§ **Exercise instructions**
All lines from the one containing "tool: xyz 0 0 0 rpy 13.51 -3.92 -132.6" down to the one containing "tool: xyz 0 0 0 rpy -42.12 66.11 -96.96", both ends included, are to be given again exactly; omit the rest of the listing below.

• • • • • • •

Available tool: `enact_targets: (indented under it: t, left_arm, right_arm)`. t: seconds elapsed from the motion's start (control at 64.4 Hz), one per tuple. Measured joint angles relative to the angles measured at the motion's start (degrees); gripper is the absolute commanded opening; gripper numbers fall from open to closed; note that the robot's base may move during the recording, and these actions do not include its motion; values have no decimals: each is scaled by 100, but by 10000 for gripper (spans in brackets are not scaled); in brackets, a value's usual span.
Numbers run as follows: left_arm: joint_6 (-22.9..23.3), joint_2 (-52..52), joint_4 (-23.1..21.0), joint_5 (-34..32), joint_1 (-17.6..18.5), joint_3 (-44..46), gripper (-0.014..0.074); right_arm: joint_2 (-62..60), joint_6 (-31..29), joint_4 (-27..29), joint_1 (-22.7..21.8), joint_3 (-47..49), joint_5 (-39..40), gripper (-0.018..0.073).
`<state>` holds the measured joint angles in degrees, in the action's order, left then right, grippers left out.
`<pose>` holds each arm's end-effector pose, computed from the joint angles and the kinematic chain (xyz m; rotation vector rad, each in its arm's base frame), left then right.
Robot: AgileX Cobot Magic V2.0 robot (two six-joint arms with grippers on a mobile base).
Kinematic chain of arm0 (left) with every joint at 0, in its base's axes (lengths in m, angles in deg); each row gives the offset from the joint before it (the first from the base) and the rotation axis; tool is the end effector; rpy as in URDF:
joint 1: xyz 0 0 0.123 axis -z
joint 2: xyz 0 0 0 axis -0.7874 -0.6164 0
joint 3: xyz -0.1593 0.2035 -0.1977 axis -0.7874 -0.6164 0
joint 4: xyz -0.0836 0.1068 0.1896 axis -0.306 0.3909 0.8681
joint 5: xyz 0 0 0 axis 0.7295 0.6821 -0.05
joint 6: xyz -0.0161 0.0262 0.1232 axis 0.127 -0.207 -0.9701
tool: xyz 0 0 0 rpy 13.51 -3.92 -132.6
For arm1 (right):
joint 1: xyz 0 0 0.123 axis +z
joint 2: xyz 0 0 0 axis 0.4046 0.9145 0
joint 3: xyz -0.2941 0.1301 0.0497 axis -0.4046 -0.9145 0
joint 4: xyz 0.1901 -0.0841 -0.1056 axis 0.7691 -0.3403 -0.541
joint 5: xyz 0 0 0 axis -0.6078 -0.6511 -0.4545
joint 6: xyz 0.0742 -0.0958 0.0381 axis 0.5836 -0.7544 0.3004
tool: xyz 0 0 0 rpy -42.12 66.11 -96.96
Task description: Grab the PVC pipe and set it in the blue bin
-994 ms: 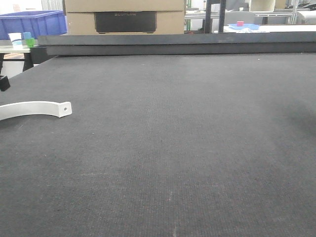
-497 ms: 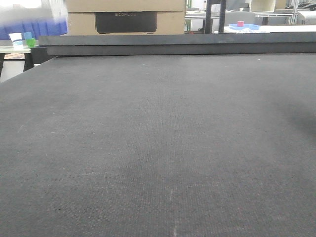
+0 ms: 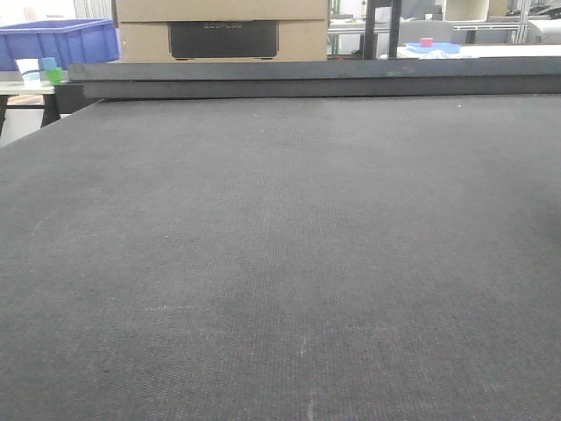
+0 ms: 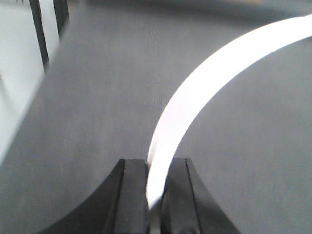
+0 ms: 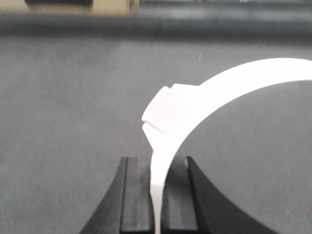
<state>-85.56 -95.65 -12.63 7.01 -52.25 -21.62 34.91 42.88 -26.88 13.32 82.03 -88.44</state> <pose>0.1784 -0.0050 0.3894 -0.0801 1.9237 -0.1149 0.1044 -0.0126 0.3915 0.1813 1.8556 -0.0435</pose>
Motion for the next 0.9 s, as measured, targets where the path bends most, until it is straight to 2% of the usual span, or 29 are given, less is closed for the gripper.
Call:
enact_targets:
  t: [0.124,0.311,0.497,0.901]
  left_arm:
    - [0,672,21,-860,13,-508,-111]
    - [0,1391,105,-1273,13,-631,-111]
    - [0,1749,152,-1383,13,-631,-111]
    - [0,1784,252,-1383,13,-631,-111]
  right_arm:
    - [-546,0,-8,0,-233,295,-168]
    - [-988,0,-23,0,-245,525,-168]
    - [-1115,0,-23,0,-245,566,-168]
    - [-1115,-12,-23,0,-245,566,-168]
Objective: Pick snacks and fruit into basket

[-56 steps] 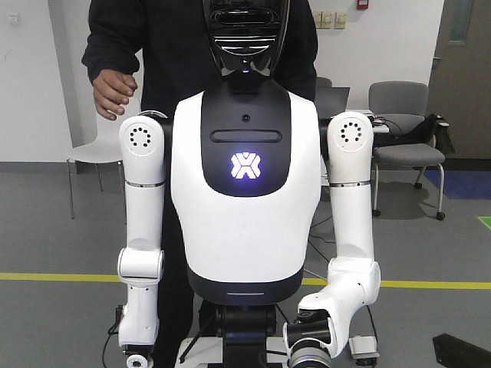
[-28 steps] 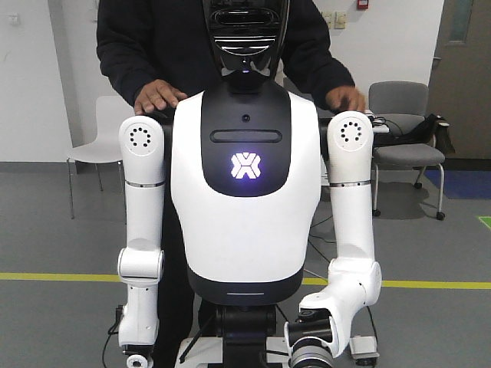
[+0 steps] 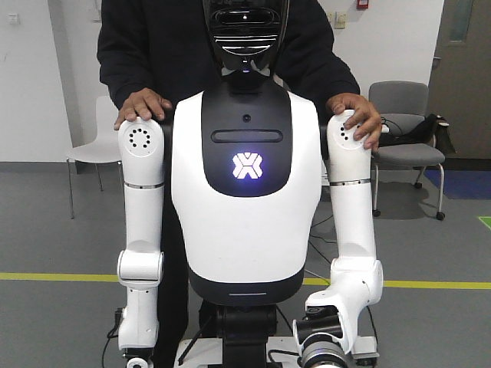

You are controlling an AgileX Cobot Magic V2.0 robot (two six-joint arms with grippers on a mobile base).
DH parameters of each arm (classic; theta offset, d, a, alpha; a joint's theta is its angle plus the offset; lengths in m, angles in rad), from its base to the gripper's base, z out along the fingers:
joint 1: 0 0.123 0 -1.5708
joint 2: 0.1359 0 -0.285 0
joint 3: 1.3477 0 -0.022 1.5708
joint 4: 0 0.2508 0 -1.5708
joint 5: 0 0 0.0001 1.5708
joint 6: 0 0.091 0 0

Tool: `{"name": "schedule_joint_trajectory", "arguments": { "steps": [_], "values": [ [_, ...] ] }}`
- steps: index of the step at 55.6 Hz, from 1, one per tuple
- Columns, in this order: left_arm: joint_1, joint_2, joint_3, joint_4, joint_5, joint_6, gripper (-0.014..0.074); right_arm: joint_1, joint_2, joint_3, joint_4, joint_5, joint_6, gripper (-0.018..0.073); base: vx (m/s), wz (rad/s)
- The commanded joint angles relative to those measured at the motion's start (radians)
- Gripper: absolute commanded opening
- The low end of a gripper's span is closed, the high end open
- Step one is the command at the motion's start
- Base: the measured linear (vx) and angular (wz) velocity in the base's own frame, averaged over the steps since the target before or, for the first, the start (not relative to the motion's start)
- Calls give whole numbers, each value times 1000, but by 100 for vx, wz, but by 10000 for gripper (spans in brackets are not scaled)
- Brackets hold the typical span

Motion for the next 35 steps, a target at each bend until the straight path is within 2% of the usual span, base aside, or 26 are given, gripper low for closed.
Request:
{"name": "schedule_joint_trajectory", "arguments": {
  "steps": [1,35],
  "values": [
    [3,6,4,1,-72,-9,-10,-4,-14,6,-5,-94,-7,-11,0,0],
    [3,6,4,1,-72,-9,-10,-4,-14,6,-4,-93,-7,-11,0,0]
  ]
}}
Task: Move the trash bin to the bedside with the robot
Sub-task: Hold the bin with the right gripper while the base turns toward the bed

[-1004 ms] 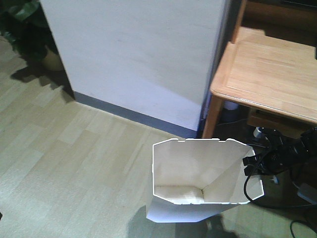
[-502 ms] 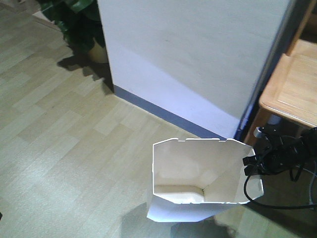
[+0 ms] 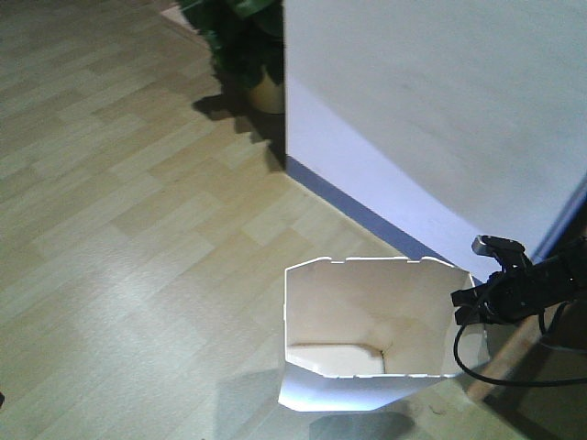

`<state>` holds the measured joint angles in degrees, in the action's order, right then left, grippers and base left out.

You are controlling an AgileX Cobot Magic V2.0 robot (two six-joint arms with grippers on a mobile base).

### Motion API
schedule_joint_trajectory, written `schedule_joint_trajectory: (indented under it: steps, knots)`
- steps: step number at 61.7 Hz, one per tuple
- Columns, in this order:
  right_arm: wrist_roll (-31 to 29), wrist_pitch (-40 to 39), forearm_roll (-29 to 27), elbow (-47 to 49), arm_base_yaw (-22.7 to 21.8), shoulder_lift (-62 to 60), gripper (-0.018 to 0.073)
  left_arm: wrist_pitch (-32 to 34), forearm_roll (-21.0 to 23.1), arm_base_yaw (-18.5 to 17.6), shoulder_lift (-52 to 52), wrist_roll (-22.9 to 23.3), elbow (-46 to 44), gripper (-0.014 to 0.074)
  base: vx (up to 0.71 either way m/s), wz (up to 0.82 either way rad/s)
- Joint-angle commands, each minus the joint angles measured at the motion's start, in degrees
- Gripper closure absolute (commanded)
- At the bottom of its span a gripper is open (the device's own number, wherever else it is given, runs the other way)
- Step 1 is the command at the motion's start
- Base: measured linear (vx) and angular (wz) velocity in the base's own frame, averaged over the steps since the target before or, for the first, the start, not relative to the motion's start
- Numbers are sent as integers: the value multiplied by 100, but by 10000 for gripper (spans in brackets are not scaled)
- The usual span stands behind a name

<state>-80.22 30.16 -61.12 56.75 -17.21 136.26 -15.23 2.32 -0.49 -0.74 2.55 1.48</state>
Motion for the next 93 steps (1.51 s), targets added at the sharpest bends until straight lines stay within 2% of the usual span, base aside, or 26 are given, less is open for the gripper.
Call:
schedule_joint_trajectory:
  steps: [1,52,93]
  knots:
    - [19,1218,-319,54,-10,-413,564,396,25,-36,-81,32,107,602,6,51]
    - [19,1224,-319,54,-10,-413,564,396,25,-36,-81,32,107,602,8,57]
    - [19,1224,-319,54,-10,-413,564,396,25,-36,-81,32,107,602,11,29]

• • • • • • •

§ **Written answer**
tool: xyz 0 0 0 rpy 13.51 -3.92 -132.6
For arm1 (right):
joint 1: xyz 0 0 0.123 axis +z
joint 2: xyz 0 0 0 axis 0.4046 0.9145 0
joint 3: xyz -0.2941 0.1301 0.0497 axis -0.4046 -0.9145 0
joint 4: xyz 0.1901 -0.0841 -0.1056 axis 0.7691 -0.3403 -0.541
joint 5: xyz 0 0 0 axis -0.6078 -0.6511 -0.4545
joint 6: xyz 0.0742 -0.0958 0.0381 axis 0.5836 -0.7544 0.3004
tool: xyz 0 0 0 rpy -42.12 66.11 -96.96

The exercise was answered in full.